**WHAT NEEDS TO BE DONE**
For each line of the listing that includes the word "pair", show the whole line.

**RECORDED INFORMATION**
Segment Open

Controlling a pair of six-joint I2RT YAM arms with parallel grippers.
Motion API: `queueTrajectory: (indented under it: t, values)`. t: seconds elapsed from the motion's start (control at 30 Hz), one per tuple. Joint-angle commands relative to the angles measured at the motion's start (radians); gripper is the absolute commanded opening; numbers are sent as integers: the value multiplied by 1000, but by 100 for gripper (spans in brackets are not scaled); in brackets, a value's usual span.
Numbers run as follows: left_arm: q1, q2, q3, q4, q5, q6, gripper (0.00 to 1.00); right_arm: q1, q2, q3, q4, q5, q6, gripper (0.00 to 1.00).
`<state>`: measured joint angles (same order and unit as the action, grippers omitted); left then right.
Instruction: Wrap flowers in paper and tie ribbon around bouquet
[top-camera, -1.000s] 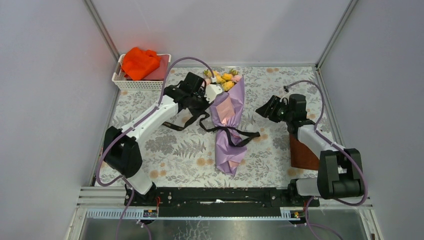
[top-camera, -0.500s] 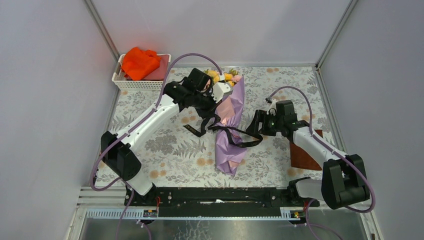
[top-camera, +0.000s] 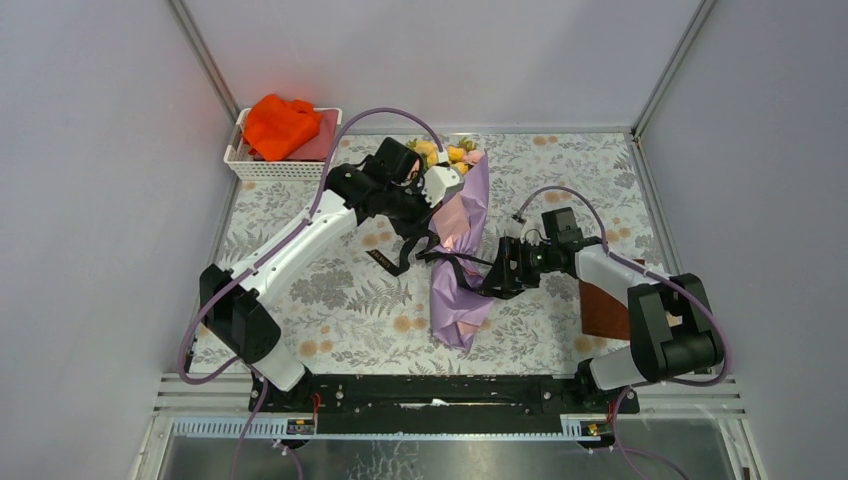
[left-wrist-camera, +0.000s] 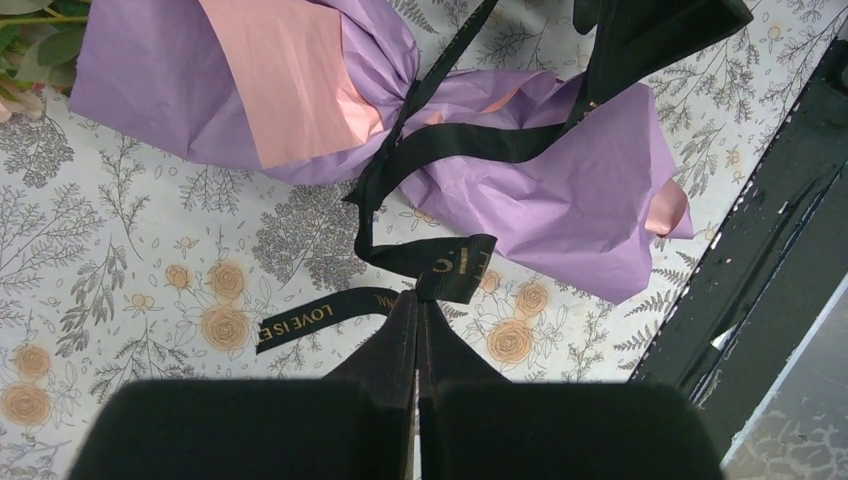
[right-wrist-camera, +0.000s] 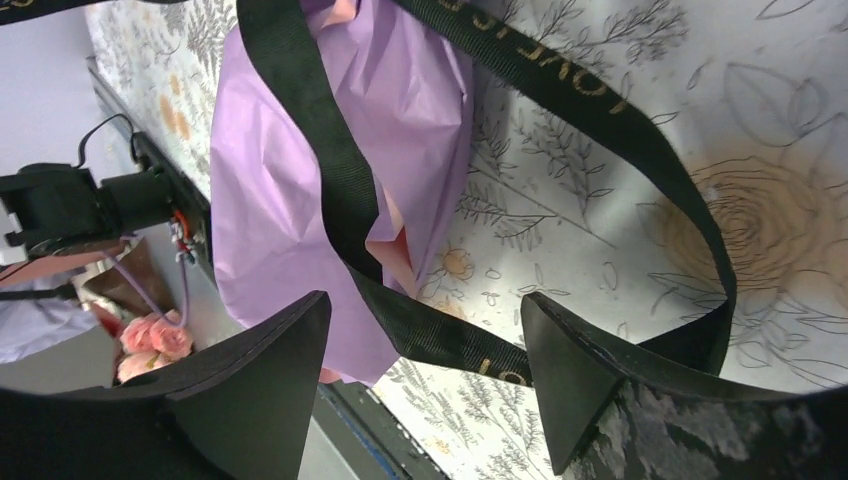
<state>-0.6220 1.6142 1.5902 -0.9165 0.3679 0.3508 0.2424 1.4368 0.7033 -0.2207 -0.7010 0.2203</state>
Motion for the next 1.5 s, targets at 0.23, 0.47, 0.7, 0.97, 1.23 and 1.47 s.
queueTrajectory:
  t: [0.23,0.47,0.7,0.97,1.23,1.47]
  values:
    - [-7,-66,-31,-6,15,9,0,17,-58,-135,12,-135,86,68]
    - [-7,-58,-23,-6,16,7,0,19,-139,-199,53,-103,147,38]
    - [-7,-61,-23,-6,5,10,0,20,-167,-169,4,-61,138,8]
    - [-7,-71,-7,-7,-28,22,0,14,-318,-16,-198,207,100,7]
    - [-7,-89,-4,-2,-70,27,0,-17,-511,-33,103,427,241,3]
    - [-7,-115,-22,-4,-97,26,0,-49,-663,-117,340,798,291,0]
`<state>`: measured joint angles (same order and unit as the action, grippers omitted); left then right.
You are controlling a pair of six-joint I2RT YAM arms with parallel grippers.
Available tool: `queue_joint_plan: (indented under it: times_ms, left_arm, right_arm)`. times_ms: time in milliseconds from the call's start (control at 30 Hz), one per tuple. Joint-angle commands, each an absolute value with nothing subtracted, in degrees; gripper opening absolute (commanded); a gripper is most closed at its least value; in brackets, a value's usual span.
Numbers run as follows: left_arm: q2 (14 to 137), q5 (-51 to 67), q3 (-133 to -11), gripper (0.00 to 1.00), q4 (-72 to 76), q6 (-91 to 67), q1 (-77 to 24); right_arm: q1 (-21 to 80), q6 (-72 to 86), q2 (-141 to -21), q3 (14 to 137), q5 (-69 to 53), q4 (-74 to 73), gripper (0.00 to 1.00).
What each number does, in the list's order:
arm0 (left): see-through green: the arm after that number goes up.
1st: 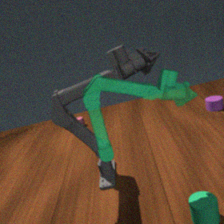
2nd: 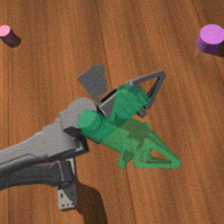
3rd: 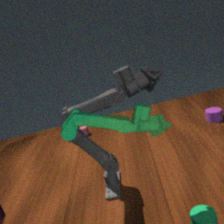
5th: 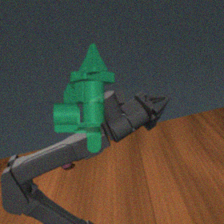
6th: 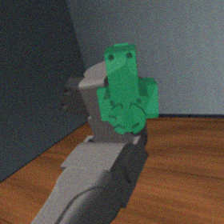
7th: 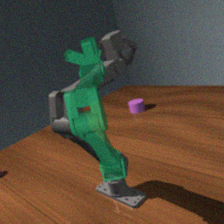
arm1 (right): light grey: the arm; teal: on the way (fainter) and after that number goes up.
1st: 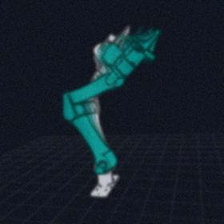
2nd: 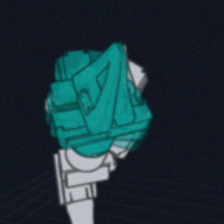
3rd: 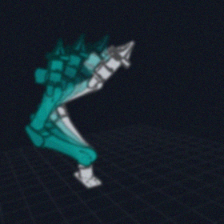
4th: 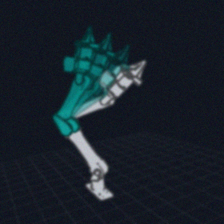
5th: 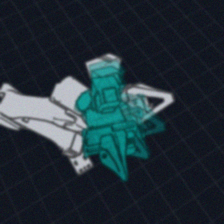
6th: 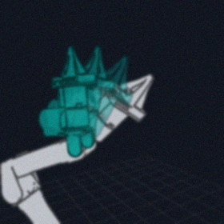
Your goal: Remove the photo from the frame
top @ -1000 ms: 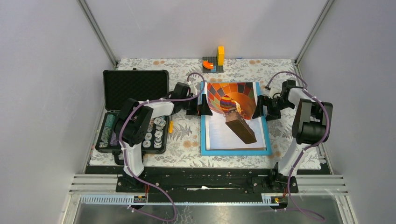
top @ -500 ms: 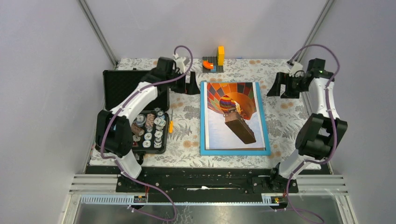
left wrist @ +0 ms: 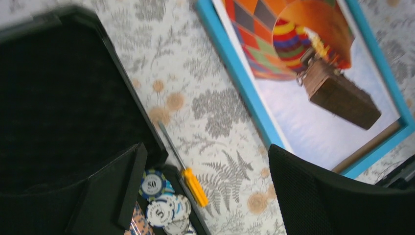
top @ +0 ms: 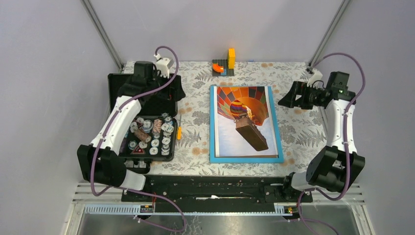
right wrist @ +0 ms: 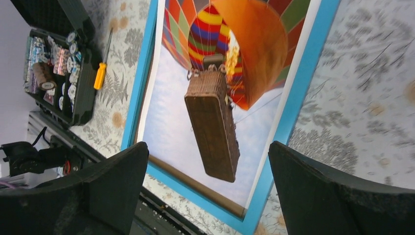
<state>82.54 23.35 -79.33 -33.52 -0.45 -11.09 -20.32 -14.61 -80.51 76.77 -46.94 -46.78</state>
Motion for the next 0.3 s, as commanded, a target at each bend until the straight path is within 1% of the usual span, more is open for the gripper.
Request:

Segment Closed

**TASK ANSWER**
Controlling a pair of six-joint I2RT YAM arms with parallel grippers.
You are controlling a pair of six-joint I2RT YAM arms with parallel grippers.

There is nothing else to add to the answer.